Quand Bertrand et Walid se retrouvent devant la gare, déjà à la nuit tombée, quand Bertrand l’embarque dans sa voiture et qu’ils s’en vont ensemble, je ne sais pas où ils auraient pu aller ailleurs que là où ils sont allés. Bien sûr, c'était joué. Je ne sais pas ce que Walid lui aura dit pendant la brève conversation qu’ils ont eue, la veille au soir, au téléphone, quelque chose comme: “J’ai un couple d’amis qui peut m’accueillir chez eux, à Contes ou à Sospel. Un garçon que j’ai connu, qui s’est rangé. Si tu peux me conduire là-bas. Ensuite, je ne vous embêterai plus, mais sur la route tu me donneras des nouvelles des autres”. Et Bertrand, de son côté, a-t-il pu le croire une seule seconde?
D’abord, quand il lui a parlé au téléphone, et encore quand il est monté dans la voiture, Walid n’a pas fait mention de leur destination réelle. De là où il le conduisait. C’est ensuite seulement, au tout dernier moment, comme ils traversaient le quartier de Bon Voyage et qu’ils s'apprêtaient à s'engouffrer dans la vallée du Paillon qui file tout droit vers la montagne, Walid a dit: “Tourne là!
— Où ça, là?
— Là, tout de suite à droite!
— Tu veux monter aux Liserons? Tu veux m’emmener aux Liserons? C’est pour cela que tu m'as fait venir?
— J’ai des gens à voir. J’en ai pour dix minutes. Je les vois et on repart, tu n’as pas besoin de sortir de la voiture. Je t’assure, fais-moi confiance. Après, je serais tranquille!”
On appelait “Les Liserons” une cité d’immeubles blafards bâtis sur une butte, à l'écart de la ville. On y accédait par une route étroite et sinueuse qui conduisait à une placette, au milieu des immeubles, et on ne pouvait en repartir qu’en faisant demi-tour. Le point de deal avait l’avantage que la police y était annoncée, à chacune de ses interventions, par des guetteurs postés au carrefour.

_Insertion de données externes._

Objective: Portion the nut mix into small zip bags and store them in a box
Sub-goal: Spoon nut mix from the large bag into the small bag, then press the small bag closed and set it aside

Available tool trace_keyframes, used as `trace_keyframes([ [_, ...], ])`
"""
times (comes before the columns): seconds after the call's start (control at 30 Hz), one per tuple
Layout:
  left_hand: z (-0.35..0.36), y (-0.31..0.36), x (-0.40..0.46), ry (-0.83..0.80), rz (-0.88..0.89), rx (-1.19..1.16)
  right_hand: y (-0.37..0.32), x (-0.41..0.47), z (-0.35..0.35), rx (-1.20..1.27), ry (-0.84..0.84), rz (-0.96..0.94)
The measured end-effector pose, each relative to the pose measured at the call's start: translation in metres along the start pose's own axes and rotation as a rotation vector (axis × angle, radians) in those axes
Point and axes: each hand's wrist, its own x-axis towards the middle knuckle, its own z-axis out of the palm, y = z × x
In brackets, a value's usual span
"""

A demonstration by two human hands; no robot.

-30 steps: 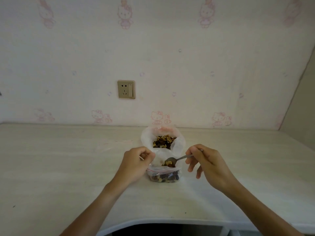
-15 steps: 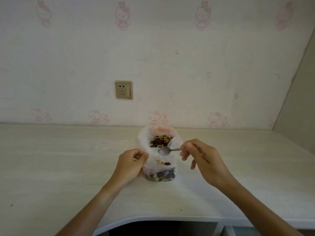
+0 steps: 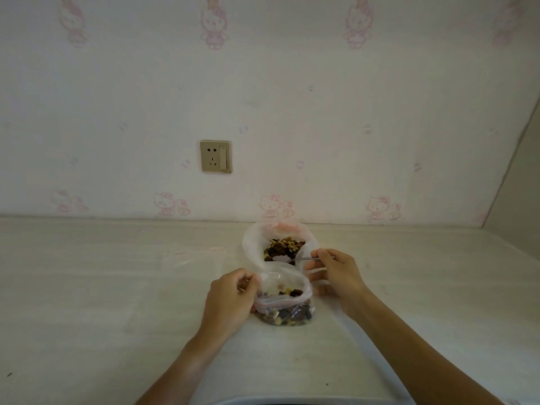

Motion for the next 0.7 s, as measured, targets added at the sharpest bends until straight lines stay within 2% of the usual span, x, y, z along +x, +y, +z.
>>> trace_keyframes([
  [0.17, -0.002, 0.002, -0.001, -0.011, -0.01, -0.008, 0.004, 0.003, -0.005, -0.049, -0.022, -0.009],
  [0.33, -0.008, 0.011, 0.001, 0.004, -0.126, -0.15, 0.003, -0.002, -0.026, -0.09, 0.032, 0.014],
  [0.4, -0.011, 0.013, 0.001, -0.014, -0.13, -0.121, 0.001, -0.009, -0.032, -0.126, 0.069, 0.016],
  [0.47, -0.014, 0.011, -0.002, -0.006, -0.078, 0.019, -0.001, -0.018, -0.035, -0.191, 0.08, -0.009],
  [0.57, -0.016, 0.007, -0.004, -0.016, -0.036, 0.219, -0.001, -0.036, -0.035, -0.275, -0.053, -0.044],
  [0.7, -0.017, 0.009, -0.005, -0.071, -0.072, 0.089, 0.004, -0.057, -0.026, -0.376, -0.303, -0.008],
])
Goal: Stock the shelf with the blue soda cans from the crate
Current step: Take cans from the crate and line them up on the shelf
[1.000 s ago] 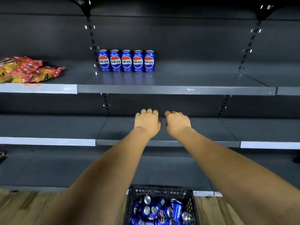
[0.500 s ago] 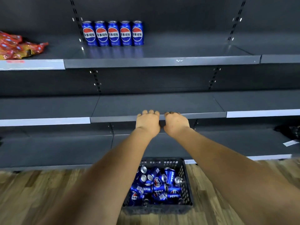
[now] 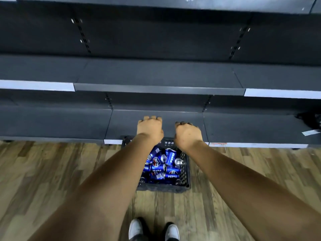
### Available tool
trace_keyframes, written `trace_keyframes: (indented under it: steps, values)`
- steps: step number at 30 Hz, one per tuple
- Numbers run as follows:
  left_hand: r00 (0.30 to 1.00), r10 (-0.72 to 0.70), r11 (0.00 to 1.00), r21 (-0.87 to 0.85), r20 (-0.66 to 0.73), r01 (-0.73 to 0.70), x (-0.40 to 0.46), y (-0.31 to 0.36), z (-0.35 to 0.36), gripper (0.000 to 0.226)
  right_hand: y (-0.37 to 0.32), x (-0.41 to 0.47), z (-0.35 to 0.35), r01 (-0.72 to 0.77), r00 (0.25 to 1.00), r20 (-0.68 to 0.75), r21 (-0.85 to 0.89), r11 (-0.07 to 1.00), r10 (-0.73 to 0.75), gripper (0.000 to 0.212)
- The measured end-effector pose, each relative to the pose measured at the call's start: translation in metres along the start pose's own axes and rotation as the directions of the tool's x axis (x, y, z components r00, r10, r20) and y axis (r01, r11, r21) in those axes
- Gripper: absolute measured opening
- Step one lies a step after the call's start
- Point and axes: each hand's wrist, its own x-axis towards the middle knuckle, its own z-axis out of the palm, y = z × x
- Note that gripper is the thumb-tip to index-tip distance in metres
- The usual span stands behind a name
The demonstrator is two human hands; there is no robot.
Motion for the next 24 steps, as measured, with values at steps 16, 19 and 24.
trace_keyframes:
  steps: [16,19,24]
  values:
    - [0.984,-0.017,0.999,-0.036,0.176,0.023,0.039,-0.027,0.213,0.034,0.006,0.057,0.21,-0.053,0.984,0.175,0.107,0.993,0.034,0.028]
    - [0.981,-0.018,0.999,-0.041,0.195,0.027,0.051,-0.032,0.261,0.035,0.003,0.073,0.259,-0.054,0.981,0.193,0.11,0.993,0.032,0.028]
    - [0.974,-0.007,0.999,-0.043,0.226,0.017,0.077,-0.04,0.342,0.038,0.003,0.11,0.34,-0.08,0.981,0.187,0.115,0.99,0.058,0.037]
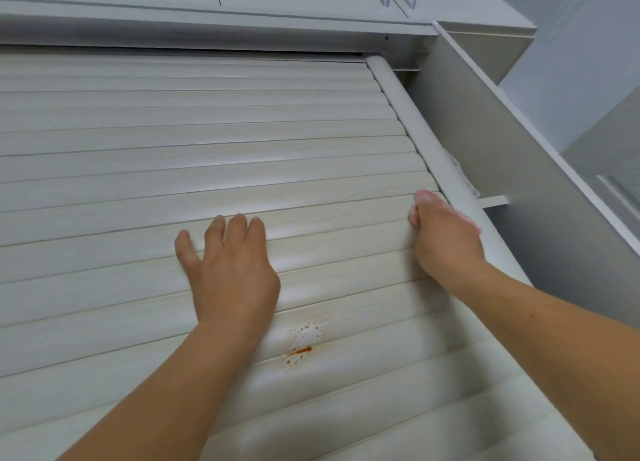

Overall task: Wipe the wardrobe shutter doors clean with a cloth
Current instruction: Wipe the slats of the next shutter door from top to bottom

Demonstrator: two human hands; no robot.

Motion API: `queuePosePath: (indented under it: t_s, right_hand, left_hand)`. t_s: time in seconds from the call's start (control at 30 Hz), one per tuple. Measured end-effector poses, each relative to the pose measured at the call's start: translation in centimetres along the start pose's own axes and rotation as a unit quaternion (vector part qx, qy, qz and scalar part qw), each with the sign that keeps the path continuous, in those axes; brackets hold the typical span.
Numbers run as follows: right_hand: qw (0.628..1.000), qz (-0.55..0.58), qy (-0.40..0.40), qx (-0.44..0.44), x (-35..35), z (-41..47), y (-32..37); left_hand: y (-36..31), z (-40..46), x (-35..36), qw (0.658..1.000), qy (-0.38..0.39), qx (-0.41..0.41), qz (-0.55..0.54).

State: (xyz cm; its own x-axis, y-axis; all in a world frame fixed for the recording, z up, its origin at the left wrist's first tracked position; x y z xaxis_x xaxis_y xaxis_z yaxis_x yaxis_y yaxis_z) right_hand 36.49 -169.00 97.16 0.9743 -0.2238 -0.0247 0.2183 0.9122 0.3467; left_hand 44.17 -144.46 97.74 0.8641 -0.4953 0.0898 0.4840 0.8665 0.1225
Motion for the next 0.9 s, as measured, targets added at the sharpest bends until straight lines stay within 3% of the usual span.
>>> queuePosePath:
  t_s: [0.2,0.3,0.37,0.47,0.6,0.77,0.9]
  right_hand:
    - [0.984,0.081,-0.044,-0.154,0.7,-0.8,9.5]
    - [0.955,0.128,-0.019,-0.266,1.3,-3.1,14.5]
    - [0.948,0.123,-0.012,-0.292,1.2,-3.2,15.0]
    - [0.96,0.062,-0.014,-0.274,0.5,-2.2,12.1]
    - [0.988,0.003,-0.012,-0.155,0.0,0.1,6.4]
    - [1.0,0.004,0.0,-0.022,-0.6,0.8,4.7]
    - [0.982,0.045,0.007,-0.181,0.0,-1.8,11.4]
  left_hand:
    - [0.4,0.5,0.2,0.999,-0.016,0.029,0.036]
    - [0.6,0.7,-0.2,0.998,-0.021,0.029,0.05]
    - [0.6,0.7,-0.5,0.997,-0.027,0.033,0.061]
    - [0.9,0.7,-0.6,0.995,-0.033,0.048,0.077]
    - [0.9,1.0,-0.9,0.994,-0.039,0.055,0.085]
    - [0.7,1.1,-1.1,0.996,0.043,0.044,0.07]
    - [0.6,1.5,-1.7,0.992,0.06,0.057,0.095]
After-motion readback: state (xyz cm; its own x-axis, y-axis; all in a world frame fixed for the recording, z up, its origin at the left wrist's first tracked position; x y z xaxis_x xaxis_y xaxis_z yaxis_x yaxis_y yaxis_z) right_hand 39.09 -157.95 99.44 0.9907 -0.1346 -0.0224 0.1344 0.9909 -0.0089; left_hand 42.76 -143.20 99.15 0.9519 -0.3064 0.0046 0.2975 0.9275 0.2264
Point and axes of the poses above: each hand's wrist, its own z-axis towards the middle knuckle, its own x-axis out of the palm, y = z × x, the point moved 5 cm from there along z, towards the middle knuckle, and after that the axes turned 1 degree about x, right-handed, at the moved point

Bertrand a tourné le volant, ils sont montés. Walid a tapé sur son téléphone un message qui annonçait leur arrivée. Bertrand a arrêté la voiture, Walid en est descendu. La placette était mal éclairée. Il a marché vers une bouche d'ombre qu’il devait connaître. Deux hommes en sont sortis, les mains enfoncées dans les poches de leurs blousons, le capuchon sur la tête. Ils se sont arrêtés. Walid s’est arrêté aussi. Il leur faisait face. Quelques mots ont pu être échangés, qu’on ne saura jamais, puis Walid a fait le geste qu’il ne fallait pas. Alors, les coups de feu ont crépité. Ils étaient tirés de l'arrière. Du fond de l’ombre. Ils ont atteint en même temps Walid et le pare-brise de la voiture qui a éclaté devant le visage de Bertrand.
Quand les policiers sont arrivés, quelques minutes plus tard, ils ont découvert les deux cadavres et, dans la main de Walid, il y avait un pistolet de gros calibre.
“Sommes-nous certains que c'était le sien? Sommes-nous certains qu’il n’a pas été mis dans sa main après qu’il était mort?”
J’avais annoncé à Amina que je repartirais le lendemain. Nous nous sommes retrouvés, après son travail, sur la Coulée verte. C'était le printemps, des centaines d’enfants jouaient sous les jets d’eau. J’ai dit: "C'est ce que j'ai voulu vérifier encore une fois. Mais l’arme en question n’est pas de celles qu'utilisent ces gangs. C’est un modèle ancien, une pièce de collection. Et puis surtout, il y a ce que montrent les caméras de surveillance, ou ce qu’elles ne montrent pas. Parce qu’elles ne montrent rien. Après les tirs et avant l'arrivée de la police, la place est restée déserte, personne ne s'est approché des corps.”
Elle a hésité. Elle a fait quelques pas, la tête baissée, puis elle a dit: “Et en sortant cette arme de sa poche ou de sa ceinture..."
Il fallait en finir. J'ai dit: "Votre frère savait qu’il était mort.”
Elle a hésité encore, puis elle a dit: “Et il savait que Bertrand mourrait aussi. En plus du chagrin, il faut que j’aie honte.”
J'ai failli ajouter que le chargeur du pistolet de Walid était vide. Et puis, j'ai préféré me taire.